▸ Work instruction: Return the number of lines below with "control" in them, and nothing else.

Items from a data source:

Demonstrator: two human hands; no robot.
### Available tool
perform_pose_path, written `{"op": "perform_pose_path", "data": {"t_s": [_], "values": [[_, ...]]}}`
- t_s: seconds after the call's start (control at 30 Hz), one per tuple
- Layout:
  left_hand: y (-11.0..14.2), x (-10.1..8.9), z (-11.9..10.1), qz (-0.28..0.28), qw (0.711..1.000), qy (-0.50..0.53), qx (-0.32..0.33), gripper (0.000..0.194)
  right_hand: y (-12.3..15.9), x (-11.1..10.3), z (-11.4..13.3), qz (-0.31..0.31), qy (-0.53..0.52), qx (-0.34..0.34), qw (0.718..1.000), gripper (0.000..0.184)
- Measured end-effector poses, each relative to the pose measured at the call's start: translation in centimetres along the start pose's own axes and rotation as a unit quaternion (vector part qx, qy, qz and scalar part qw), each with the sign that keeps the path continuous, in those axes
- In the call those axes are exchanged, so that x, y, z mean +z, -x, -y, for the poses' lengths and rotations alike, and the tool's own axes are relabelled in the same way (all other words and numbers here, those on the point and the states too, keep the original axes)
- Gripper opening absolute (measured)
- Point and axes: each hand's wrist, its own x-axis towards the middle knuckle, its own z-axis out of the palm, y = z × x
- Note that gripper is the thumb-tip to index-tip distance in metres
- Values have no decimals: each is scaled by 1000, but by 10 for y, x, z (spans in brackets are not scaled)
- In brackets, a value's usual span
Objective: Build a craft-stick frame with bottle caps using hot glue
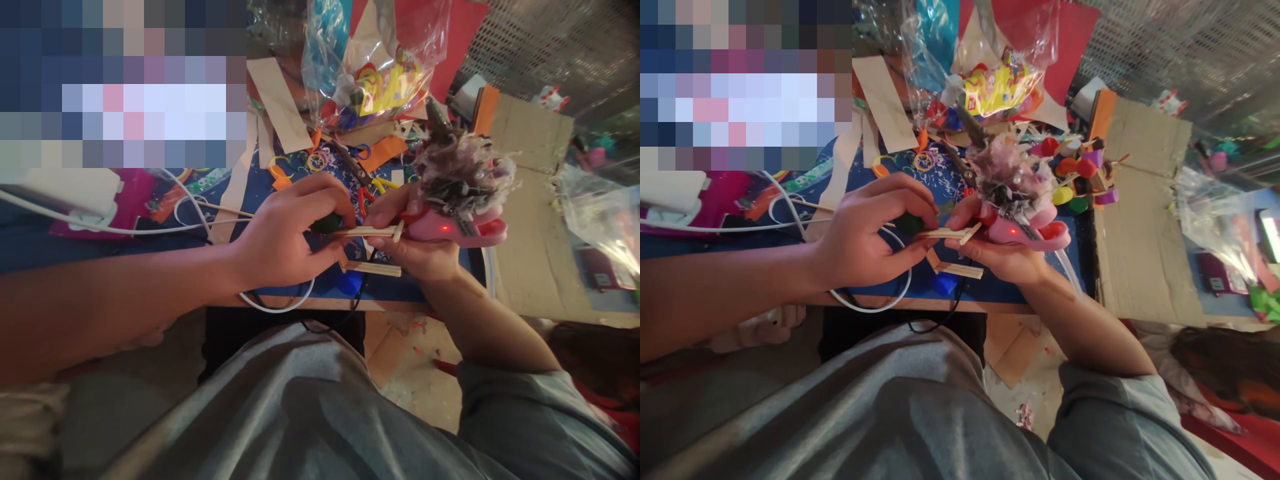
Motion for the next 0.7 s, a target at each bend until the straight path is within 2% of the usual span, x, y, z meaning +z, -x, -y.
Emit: {"op": "perform_pose_path", "data": {"t_s": [0.1,0.27,0.4,0.53,0.7], "values": [[1,1,0,-4,1000,-11,9,8,0,-1,0,2,8,-14,1000,32],[3,4,6,-31,996,-58,68,6,-2,3,5,1,11,-40,999,30],[3,6,9,-31,992,-73,101,11,-4,6,10,-16,33,-15,999,38],[2,6,8,10,999,-5,31,11,-7,9,14,-18,29,3,999,44],[-2,7,6,40,995,74,-56,19,-10,13,17,6,-29,71,997,49]]}}
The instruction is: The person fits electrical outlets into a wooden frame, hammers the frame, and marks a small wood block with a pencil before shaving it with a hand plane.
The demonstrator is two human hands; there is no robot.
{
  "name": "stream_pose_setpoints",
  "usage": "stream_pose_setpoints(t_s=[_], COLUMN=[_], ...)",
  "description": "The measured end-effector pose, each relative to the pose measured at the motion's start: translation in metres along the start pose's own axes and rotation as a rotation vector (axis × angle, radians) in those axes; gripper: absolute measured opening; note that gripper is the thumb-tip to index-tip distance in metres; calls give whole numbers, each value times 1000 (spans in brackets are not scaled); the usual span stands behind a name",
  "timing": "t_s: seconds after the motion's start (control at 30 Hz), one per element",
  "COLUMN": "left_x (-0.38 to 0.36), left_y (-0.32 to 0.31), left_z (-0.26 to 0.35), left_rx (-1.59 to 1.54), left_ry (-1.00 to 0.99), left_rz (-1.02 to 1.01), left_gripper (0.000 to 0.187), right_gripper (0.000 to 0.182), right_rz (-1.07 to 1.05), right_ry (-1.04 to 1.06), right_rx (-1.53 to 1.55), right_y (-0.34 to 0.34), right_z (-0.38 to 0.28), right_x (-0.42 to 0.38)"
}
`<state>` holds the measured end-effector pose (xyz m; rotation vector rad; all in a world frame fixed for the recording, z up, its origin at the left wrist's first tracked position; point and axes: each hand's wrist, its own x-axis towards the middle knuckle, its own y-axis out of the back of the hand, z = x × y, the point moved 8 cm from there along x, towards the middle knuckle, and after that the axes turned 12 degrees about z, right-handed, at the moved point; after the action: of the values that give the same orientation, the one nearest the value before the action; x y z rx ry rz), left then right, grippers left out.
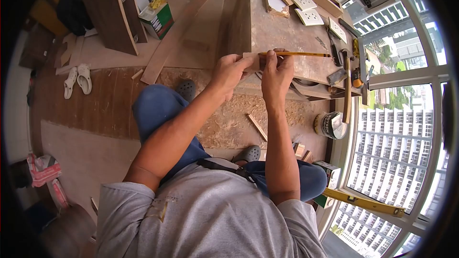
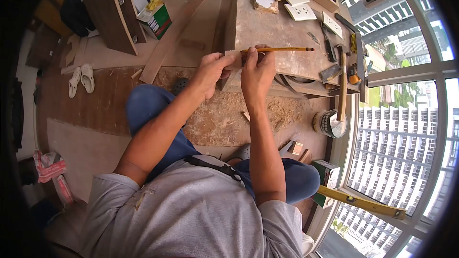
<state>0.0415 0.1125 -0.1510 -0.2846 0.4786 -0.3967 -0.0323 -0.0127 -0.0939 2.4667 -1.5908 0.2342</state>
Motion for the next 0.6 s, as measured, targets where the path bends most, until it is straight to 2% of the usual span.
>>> stream_pose_setpoints(t_s=[0.6], left_x=[0], left_y=[1], left_z=[-1], left_rx=[11], left_ry=[9], left_rz=[9], left_gripper=[21], right_gripper=[17], right_rz=[3], right_ry=[21], right_rx=[-62], right_y=[2], right_z=[-2], right_x=[2])
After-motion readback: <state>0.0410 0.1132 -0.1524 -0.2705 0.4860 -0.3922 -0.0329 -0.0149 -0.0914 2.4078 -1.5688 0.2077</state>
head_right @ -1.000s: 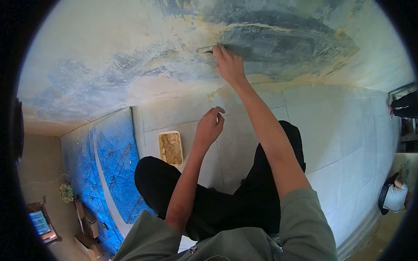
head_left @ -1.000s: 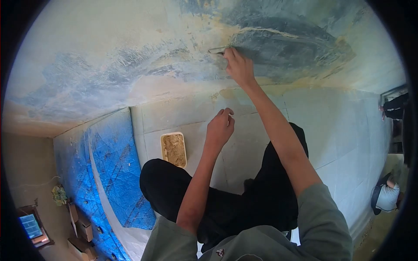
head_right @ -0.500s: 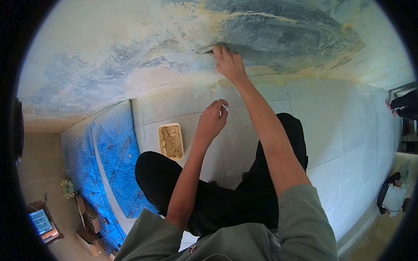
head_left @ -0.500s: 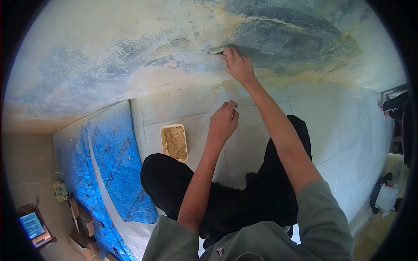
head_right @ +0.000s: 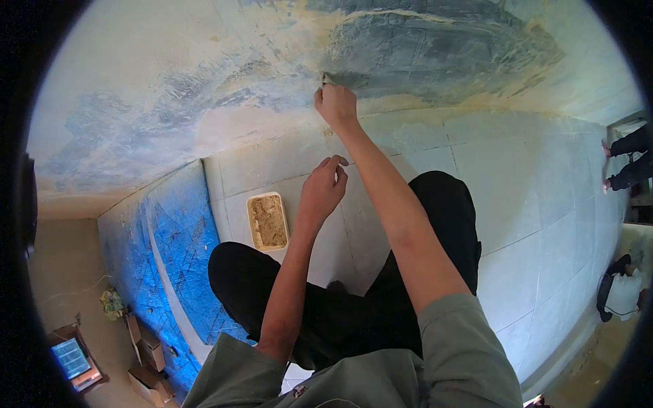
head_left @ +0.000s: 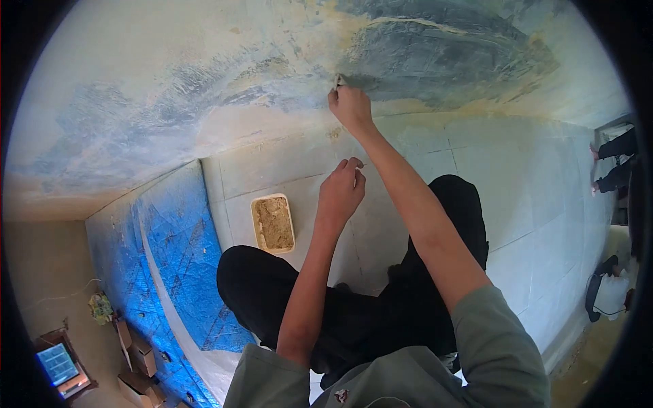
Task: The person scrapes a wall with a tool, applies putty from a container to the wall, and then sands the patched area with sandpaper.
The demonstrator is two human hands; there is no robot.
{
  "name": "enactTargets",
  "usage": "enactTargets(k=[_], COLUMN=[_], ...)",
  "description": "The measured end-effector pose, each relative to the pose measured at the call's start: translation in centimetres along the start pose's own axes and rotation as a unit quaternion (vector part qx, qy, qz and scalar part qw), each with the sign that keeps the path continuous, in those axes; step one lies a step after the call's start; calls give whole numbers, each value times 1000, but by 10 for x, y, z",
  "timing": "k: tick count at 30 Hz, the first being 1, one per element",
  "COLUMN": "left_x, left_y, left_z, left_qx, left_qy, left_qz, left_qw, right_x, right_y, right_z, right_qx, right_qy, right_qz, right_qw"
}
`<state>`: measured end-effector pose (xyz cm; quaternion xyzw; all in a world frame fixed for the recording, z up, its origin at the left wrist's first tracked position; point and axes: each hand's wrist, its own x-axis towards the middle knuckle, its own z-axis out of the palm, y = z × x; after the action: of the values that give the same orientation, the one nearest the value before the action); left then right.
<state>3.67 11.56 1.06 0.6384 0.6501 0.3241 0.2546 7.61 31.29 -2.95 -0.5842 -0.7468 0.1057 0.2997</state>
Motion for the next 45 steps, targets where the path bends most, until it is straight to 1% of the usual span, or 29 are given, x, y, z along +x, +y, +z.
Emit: enactTargets(k=[2, 4, 5, 6, 8, 9, 10, 13, 15, 16, 18, 19, 21, 22, 23, 24, 25, 27, 28, 30, 32, 34, 35, 37, 38, 40, 41, 43, 45], left_x=[0, 0, 0, -1, -3, -6, -4, -3, -3, -2, 3, 6, 9, 10, 9, 9, 9, 9, 10, 12, 9, 13, 12, 14, 14, 14, 12, 16, 17], left_y=[0, -1, 0, 2, 4, 5, 7, 7, 5, 5, 9, 10, 11, 11, 11, 11, 11, 10, 10, 10, 13, 17, 18, 19, 20, 19, 19, 18, 17], left_z=[-3, -5, -6, -7, -9, -11, -13, -14, -13, -12, -9, -9, -9, -9, -9, -11, -13, -16, -18, -18, -13, -14, -12, -8, -7, -6, -6, -9, -12], left_qx=[5, 8, 8, 5, 4, 3, 0, 4, 2, -1, -4, -1, -7, -12, -13, -13, -13, -9, -6, 1, -4, -27, -38, -39, -46, -34, -36, -33, -35], left_qy=[2, -19, -19, -15, -8, -5, 1, 10, 1, -1, 1, 7, 13, 18, 20, 11, 2, 13, 19, 37, 50, 42, 48, 30, 35, 33, 29, 37, 46], left_qz=[4, -34, -34, -34, -33, -26, -18, -22, -30, -33, -27, -23, -11, 2, 3, -22, -46, -40, -35, -20, -20, -27, -39, -22, -27, -20, -24, -19, -27], left_qw=[1000, 999, 999, 999, 999, 1000, 1000, 1000, 1000, 999, 1000, 1000, 1000, 1000, 1000, 1000, 999, 999, 999, 999, 999, 998, 997, 999, 998, 999, 999, 999, 998], right_x=[1, -2, -4, -6, -8, -10, -9, -11, -11, -14, -7, -2, 4, 2, -2, -5, -8, -13, -11, -6, 14, 30, 32, 36, 36, 28, 26, 33, 32], right_y=[-5, 7, 15, 22, 26, 23, 17, 9, 15, 10, -18, -29, -44, -36, -20, -5, 7, 23, 18, 13, -7, -29, -37, -42, -34, -21, -19, -26, -36], right_z=[-11, -18, -19, -19, -18, -13, -5, 14, 16, 11, -5, -16, -32, -25, -12, 0, 11, 25, 19, 7, -21, -54, -70, -95, -93, -81, -76, -70, -70], right_qx=[-30, -27, -24, -23, -43, -16, -13, 27, 34, 30, -5, -7, -11, -11, -56, -100, -100, -204, -205, -174, -161, -175, -176, -157, -159, -185, -186, -180, -175], right_qy=[-84, -55, -27, -28, 42, 80, 84, 88, 20, 19, -12, -12, 112, 111, 110, 110, 113, -109, -107, 6, 52, 120, 107, 185, 179, 142, 136, 151, 144], right_qz=[-38, -50, -62, -63, 79, 101, 97, 71, -55, -50, -163, -163, -68, -70, -112, -156, -160, -171, -177, -236, -291, -360, -371, -378, -386, -297, -294, -332, -322], right_qw=[995, 997, 997, 997, 995, 992, 992, 993, 998, 998, 987, 986, 991, 991, 986, 976, 976, 958, 957, 956, 942, 909, 905, 894, 891, 926, 928, 913, 919])
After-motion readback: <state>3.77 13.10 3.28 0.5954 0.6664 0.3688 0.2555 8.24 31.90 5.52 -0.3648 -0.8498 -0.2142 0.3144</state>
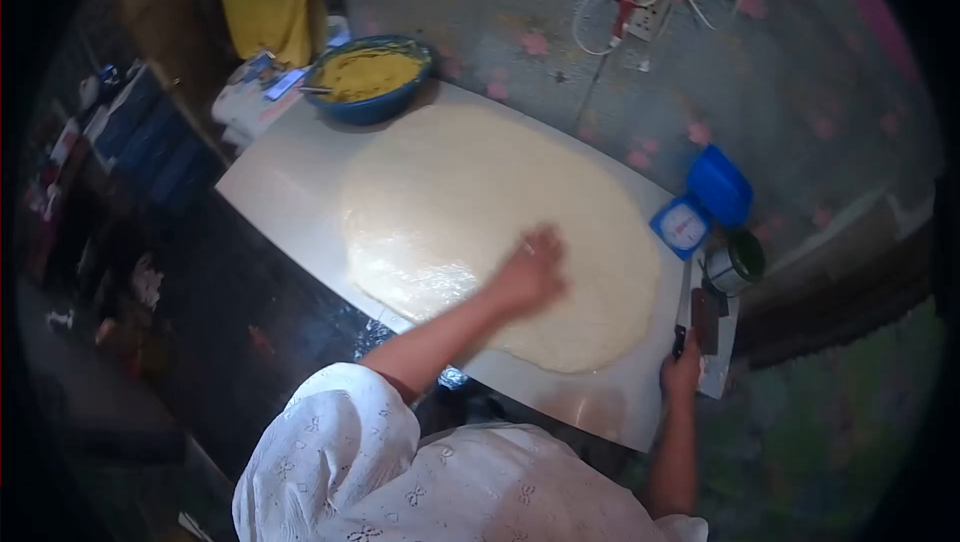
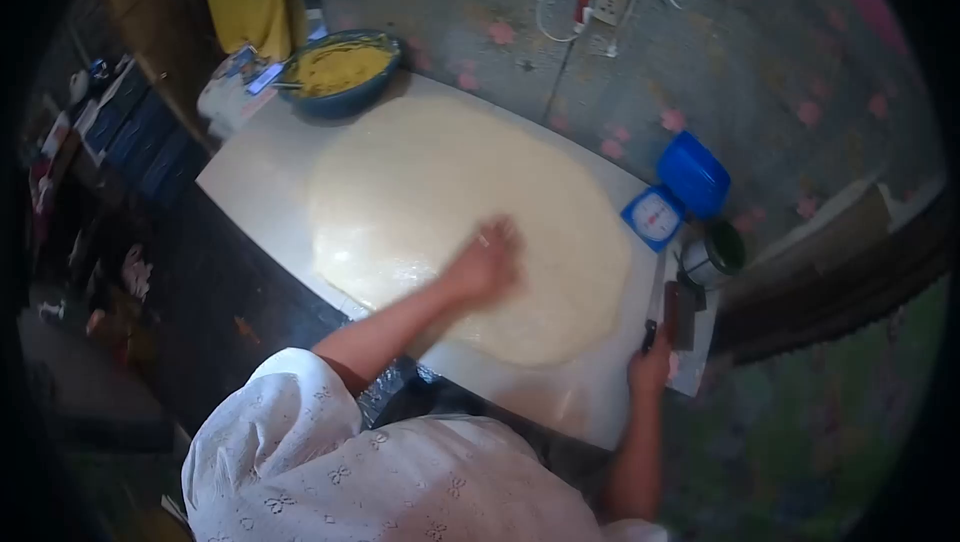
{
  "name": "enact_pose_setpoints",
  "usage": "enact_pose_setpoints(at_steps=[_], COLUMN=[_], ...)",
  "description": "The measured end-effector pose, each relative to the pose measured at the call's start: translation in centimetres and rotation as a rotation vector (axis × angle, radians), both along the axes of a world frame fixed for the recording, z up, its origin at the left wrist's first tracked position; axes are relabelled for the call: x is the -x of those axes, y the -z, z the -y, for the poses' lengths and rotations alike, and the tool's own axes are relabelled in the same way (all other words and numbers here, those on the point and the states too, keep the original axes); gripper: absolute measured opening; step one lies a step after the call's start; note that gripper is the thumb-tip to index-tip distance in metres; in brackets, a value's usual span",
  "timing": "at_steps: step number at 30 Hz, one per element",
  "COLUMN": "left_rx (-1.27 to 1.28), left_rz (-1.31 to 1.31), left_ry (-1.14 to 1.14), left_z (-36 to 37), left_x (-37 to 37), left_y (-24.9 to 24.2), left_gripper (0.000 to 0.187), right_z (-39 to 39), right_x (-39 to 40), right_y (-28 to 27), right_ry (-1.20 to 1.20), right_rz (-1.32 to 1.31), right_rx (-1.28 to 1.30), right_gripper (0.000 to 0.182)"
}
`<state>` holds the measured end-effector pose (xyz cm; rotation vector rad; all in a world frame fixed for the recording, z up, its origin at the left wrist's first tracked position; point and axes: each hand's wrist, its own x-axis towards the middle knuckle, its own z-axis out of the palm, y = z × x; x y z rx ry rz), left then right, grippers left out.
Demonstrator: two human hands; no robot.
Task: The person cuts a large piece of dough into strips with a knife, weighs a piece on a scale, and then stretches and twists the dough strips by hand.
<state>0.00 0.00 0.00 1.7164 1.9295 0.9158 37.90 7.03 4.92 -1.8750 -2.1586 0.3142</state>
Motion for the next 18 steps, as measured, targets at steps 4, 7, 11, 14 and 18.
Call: enact_pose_setpoints(at_steps=[4,7,11,14,18], left_rx=[0.13,0.127,0.055,0.028,0.013], left_rz=[-0.427,-0.436,-0.466,-0.413,-0.203], left_ry=[-0.401,-0.269,-0.053,0.175,0.325], left_z=[4.0,3.4,4.9,7.5,9.5], left_x=[5.0,-0.7,-8.3,-13.7,-13.2], left_y=[-3.2,-2.2,-1.7,-1.8,-2.7], left_gripper=[0.075,0.083,0.079,0.079,0.074], right_z=[-0.5,1.8,3.6,4.6,4.0], right_x=[-2.4,-1.9,-2.1,2.4,9.7], right_y=[4.0,-1.3,0.7,-3.0,-5.7], right_ry=[-0.065,0.133,-0.034,-0.268,-0.467], right_rz=[-0.358,-0.686,-1.016,-1.096,-1.011], right_rx=[0.051,0.5,0.23,0.426,0.653], right_gripper=[0.058,0.058,0.057,0.053,0.049])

▸ Result: 2